Task brief. Write out the listing below in full and exactly, leaving out every picture.

_ _ _ _ _

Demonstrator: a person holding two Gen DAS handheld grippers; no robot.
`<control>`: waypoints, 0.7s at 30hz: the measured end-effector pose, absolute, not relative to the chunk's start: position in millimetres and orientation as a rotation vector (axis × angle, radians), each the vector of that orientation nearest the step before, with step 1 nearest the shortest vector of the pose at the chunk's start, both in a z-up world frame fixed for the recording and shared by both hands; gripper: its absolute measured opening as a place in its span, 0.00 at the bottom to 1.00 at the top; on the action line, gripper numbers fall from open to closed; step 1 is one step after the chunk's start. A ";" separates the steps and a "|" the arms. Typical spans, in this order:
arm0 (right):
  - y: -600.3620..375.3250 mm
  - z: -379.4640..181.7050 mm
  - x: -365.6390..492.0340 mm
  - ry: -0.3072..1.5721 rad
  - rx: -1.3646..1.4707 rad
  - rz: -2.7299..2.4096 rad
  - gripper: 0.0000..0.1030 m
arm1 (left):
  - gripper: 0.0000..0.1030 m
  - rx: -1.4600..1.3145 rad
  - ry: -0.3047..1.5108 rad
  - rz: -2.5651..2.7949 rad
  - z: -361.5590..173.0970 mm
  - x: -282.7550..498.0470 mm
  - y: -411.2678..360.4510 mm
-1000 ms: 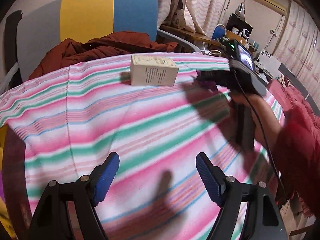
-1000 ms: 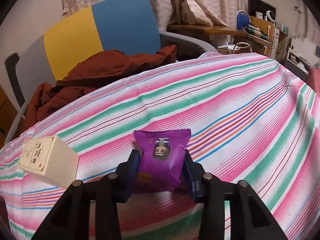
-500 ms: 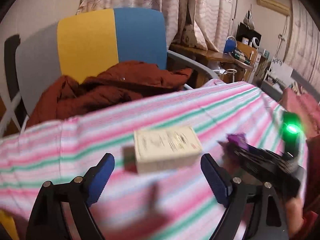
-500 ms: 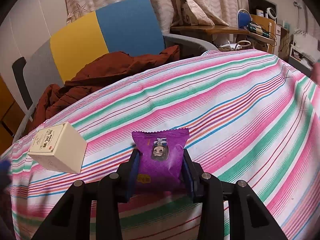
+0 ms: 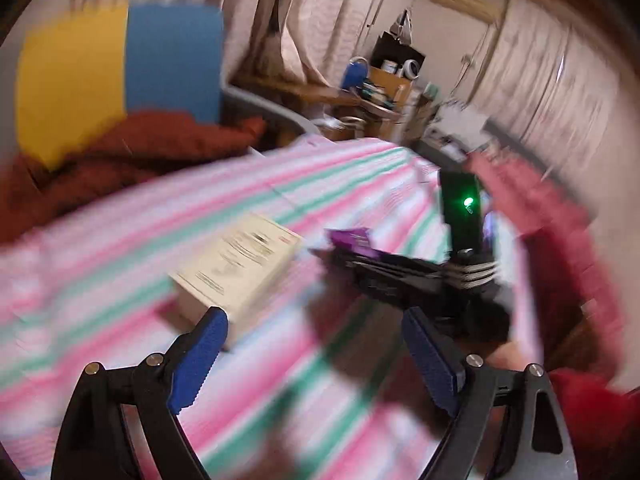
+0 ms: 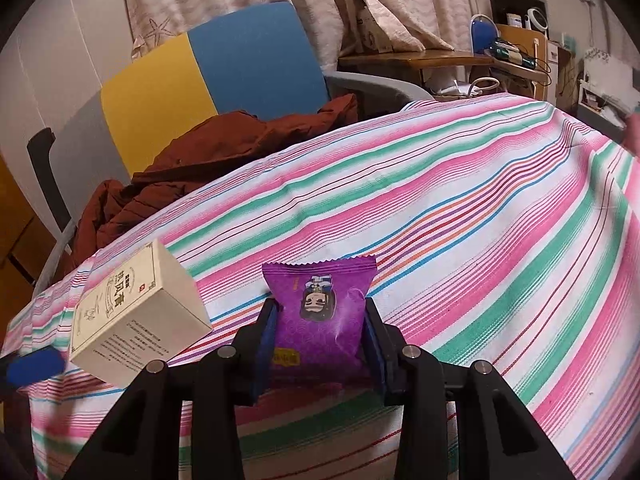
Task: Organize objects
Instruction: 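Grasp the purple sachet with the right tool while the left tool grasps the cream medicine box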
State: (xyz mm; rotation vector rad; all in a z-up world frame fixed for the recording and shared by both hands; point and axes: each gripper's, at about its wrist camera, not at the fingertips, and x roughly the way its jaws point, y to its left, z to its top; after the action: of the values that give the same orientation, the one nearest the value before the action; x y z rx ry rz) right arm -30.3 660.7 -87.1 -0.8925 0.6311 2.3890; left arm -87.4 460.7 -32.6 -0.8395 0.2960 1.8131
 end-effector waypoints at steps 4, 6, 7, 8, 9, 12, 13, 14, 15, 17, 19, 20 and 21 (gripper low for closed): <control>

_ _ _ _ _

Answer below.
Demonstrator: a person holding two Gen DAS handheld grippers; no robot.
`<control>`: waypoints, 0.7s at 30hz: the measured end-effector pose, absolute, not relative to the chunk's start: position in millimetres and orientation as a rotation vector (axis × angle, radians), each the vector of that orientation nearest the step before, with step 1 nearest the shortest vector of the pose at the chunk's start, both in a z-up world frame fixed for the recording and shared by both hands; gripper: its absolute measured opening as a place in its span, 0.00 at the bottom to 1.00 at the top; on the action line, gripper numbers fall from open to closed; step 1 is one step after the chunk's start. A ";" separates the steps and a "|" the arms. Typical spans, in this order:
arm0 (right):
  - y: -600.3620..375.3250 mm
  - z: -379.4640..181.7050 mm
  - x: -365.6390..492.0340 mm
  - ry: -0.3072..1.5721 rad
  - rx: -1.3646..1.4707 rad
  - rz: -2.7299..2.4096 rad
  - gripper: 0.0000..0.1030 m
arm1 (left):
  - gripper: 0.0000..0.1030 m
  - rx: -1.4600..1.3145 rad
  - ry: -0.3047..1.5108 rad
  - rz: -2.5651..2.7949 rad
  - z: -361.5590..173.0970 mm
  - x: -282.7550..498.0470 mm
  - y: -411.2678..360.4510 mm
-1000 ms: 
-1000 ms: 
-500 ms: 
-500 ms: 
+0 ms: 
+0 ms: 
Task: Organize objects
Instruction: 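Grasp the purple sachet with the right tool while the left tool grasps the cream medicine box
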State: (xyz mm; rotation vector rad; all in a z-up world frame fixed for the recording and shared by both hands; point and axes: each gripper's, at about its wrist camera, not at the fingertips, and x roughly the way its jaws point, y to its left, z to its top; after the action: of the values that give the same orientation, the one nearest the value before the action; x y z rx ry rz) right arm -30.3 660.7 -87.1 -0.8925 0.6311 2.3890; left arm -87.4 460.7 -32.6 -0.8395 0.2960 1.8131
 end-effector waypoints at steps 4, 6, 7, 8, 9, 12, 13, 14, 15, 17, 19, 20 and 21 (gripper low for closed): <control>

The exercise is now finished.